Should you get the day off on Columbus Day or Juneteenth? Many argue that the workplace holiday calendar is due for a shakeup. A diversity and inclusion expert says it’s important to publicly acknowledge holidays, even if you don’t take them off.
In this contentious political year, new debates have emerged about federal holidays. For many employers, including associations, these debates are leading to questions about the workplace holiday schedule.
This is particularly true of Columbus Day, the second Monday in October. Historical reassessments of Christopher Columbus have made the federal holiday so controversial that critics—and some states—have reinvented that Monday as Indigenous Peoples’ Day, which honors Native Americans. Other communities have replaced Columbus Day with Italian Heritage Day.
Even if no one in your company is any of those things, just acknowledging it really is going to show the company’s true spirit of being an inclusive organization.
Jackie Glenn, an expert on diversity, inclusion, and human resources, says that for organizations struggling with what to do about Columbus Day, the best solution may be to find a middle ground.

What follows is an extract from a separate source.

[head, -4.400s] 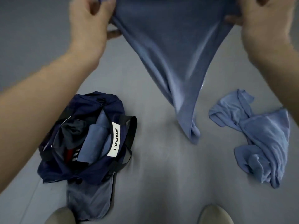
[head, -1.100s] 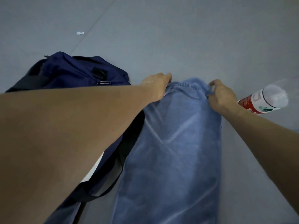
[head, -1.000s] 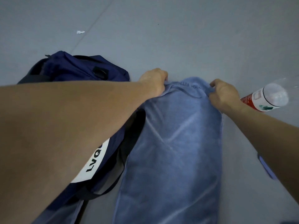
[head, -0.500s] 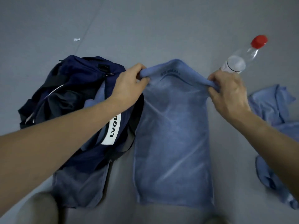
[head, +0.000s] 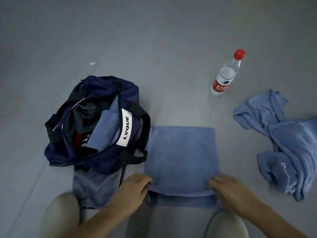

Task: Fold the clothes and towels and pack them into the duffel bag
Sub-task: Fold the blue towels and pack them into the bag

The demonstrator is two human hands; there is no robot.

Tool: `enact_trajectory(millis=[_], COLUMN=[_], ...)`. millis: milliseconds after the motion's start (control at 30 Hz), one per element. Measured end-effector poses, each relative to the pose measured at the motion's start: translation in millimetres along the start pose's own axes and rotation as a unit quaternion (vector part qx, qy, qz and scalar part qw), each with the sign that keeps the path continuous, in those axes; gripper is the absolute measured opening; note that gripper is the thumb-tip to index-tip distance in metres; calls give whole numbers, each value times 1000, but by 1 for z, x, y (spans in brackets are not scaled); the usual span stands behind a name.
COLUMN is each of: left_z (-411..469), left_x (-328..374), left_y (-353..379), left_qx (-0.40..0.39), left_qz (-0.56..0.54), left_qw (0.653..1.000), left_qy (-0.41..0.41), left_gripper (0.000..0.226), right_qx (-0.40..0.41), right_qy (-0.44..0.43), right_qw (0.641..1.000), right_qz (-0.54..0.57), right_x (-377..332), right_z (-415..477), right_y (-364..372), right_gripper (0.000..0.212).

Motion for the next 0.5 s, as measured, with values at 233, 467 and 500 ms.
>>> enact_trajectory(millis=[233, 467, 500], left_z=[24, 145, 157], left_x=[0, 31, 28], left_y=[6, 6, 13], left_qx=[-7, -7, -38], left_qz=[158, 103, 140], left_qw=[979, 994, 989], left_qy=[126, 39, 21], left_gripper=[28, 64, 64], right_qx=[-32, 33, 10], right_qy=[3, 156, 174], right_qw=[999, 987, 985], right_qz=[29, 7, -10], right_x=[7, 28, 35], right_z=[16, 103, 110], right_y=[28, 21, 22], right_gripper=[31, 74, 78])
Point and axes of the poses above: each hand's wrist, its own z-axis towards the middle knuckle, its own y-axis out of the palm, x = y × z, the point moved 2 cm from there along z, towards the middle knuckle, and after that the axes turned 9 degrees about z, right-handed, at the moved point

“I would not be counseling, as a diversity strategy, any company to give that off,” Glenn said. “If they want to leave it on their calendar, let people use it as a floating holiday because it’s near and dear to them.”
But however associations handle this holiday and others, she says it’s important to honor these commemorations and celebrations in some way organizationally.
Reflecting on Juneteenth
Another day that has become a focal point is Juneteenth, which commemorates the end of slavery in the United States on June 19, 1865. This year, in response to racial justice protests after the death of George Floyd at the hands of police, many workplaces closed or cut back hours to honor Juneteenth. Some members of Congress of both parties have said they support making it a federal holiday.
“I really felt like a lot of African-Americans were going to take it off [this year] whether or not we got it,” said Glenn, a former diversity and inclusion vice president at Dell Technologies who grew up in Jamaica. “People are feeling so dedicated to that cause, for all that has happened to African-Americans” and because the day came so soon in the wake of Floyd’s death.
On a practical level, Glenn said, formally putting Juneteenth on the office holiday schedule could create logistical problems because of its proximity to the Fourth of July. Here again, she notes that employers could make it a floating holiday.
Honor Every Holiday
Because different holidays are important to different people, honoring as many as possible presents a dual challenge: logistics and inclusion. For HR departments, “things could get tricky,” Glenn said.
She counsels a broad approach. “Let’s celebrate all of the diversity, all the days, especially if you are international,” she said. “You know, things like Diwali, things like the Indian holidays, things like Chinese New Year.”
It’s important to recognize each of these holidays in an organization-wide message. “Even if no one in your company is any of those things, just acknowledging it really is going to show the company’s true spirit of being an inclusive organization,” Glenn said.